We held awareness-raising meetings with chefs in major hotels and restaurants, and this led some to make commitments to promote local cuisine and put local products at the heart of their cuisine. This is now reflected in the use of local products on restaurant and hotel menus. Various actions have been taken to this end. This is the case, for example, for the Association of Chefs and Pastry Chefs in Cameroon, which was set up to promote cultural and culinary heritage with a view to raising the quality of local products. Chaired by Mr Émile Engoulou of the Club Municipal restaurant, the association is developing the concept of ‘returning to our roots’. At his own restaurant, 70% of the dishes on the menu are from Cameroon. There is also the example of the AZUR Hotel, which offers at least two Cameroonian dishes on the menu every day, as does the Hotel La Falaise in Yaounde. The Hilton and Mont Febe hotels include typical Cameroonian dishes on their menus every day. Since the launch of the Chefs for Development initiative in Yaoundé, Cameroon, in 2016, chefs have mobilised within their association to reverse the trend, promoting local dishes on their menus and forging partnerships with organisations of producers and processors. Now, some hotels and restaurants are slowly beginning to establish formal relationships with a few producer organisations for the regular supply of hotels and restaurants with food products.

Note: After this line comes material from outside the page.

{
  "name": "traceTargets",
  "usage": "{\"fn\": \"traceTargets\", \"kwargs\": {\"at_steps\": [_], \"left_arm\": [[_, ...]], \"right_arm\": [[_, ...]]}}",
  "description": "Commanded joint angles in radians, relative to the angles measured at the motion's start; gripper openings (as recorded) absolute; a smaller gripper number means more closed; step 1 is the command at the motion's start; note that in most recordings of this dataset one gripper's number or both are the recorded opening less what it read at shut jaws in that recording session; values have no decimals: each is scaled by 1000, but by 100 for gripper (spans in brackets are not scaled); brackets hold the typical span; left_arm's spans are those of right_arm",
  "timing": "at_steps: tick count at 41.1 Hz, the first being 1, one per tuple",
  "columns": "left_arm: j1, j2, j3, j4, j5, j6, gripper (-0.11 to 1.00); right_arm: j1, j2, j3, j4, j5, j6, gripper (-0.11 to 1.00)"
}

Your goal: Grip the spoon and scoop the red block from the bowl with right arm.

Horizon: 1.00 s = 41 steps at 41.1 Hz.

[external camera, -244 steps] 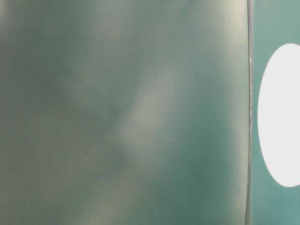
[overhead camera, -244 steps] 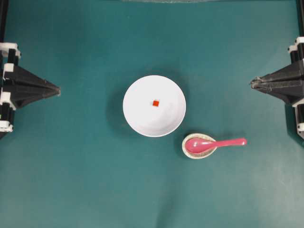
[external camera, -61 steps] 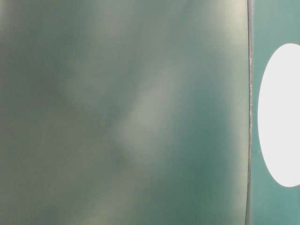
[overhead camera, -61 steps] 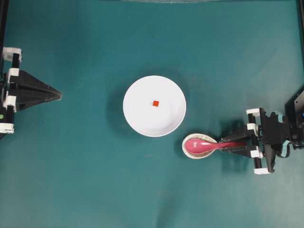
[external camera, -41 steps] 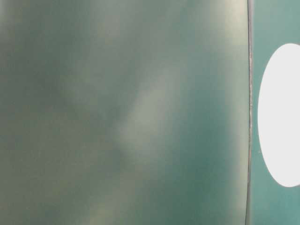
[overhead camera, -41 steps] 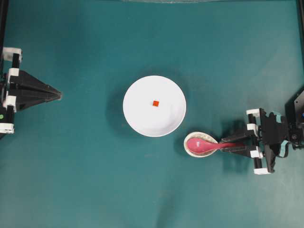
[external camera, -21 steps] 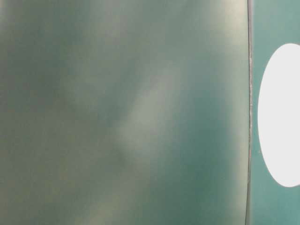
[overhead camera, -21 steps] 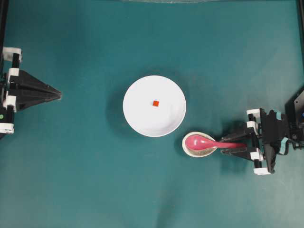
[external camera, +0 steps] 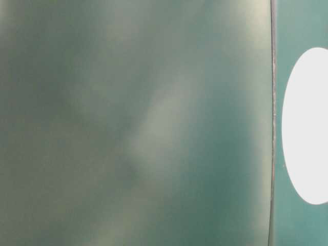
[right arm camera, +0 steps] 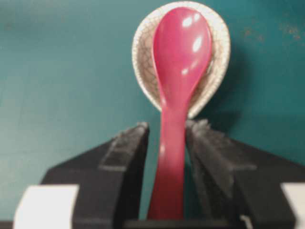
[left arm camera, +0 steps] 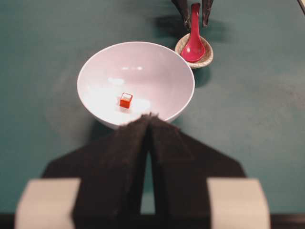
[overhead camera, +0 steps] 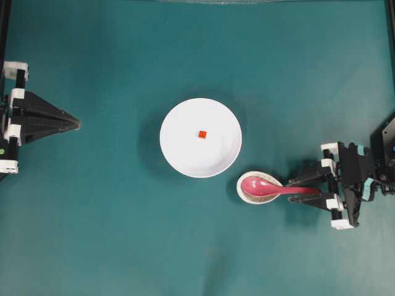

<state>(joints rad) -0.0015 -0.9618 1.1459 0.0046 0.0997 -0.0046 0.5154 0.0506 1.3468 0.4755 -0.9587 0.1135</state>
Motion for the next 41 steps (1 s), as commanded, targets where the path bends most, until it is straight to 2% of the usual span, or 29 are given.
{"fn": "traceTargets", "kwargs": {"at_steps": [1,7,17,23,41], "left_arm": [[-2,8,-23,3,-11,0,1],[-2,8,-23,2,-9,0,1],[-2,8,-23,3,-9,-2,1],[-3,8,-23,3,-5,0,1],[-2,8,-21,3,-5,-2,1]], "right_arm": [[3,-15,-8,3,-3,-5,42],[0,-17,-9,8,-2,-3,42],[-2,-15,-23,64,43,3,42],[-2,-17,-37,64,74,3,43],[-5,-17,-31,66,63,-14,43]]}}
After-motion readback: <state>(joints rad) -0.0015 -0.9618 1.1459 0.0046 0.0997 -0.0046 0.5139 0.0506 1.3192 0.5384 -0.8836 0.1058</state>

If we are to make the most of the strong culinary potential of Cameroon and Central Africa in general, to take advantage of the many foreign visitors and tourists who stay in our hotels, we need to work hard to raise awareness and build the capacity of stakeholders, and especially to develop the Chefs for Development initiative in Cameroon and Central Africa.

What are your recommendations to build up the relations between chefs and the main stakeholders in the value chain, in order to increase the supply of hotels and restaurants from local producers and processors?

Chefs have a key role to play in the choice of ingredients that go onto their menus. This is why it is important to strengthen the connections between chefs and producers, not only in order to promote local products on the menus, but also to facilitate market access for agricultural products.

To strengthen the ties between the chefs and the stakeholders in the value chain, we recommend the following:

  • Raise awareness among, and train chefs and hotel managers, on the importance of promoting local agricultural products. This training will make chefs more willing to experiment with local products and to incorporate them in their menus.
  • Strengthen the ties between chefs and small producers through the creation of a framework for consultation and exchanges between chefs, restaurant and hotel managers, and producers.
  • Ensure the association of chefs has a map of quality producers with whom to work over the long-term, and develop partnership contracts with them.
  • Carry out market research including detailed analysis of the needs of consumers in hotels and restaurants.
  • Carry out a feasibility study on the establishment of traceability systems for certain products.
  • Carry out communication and marketing activities for the promotion of local gastronomy.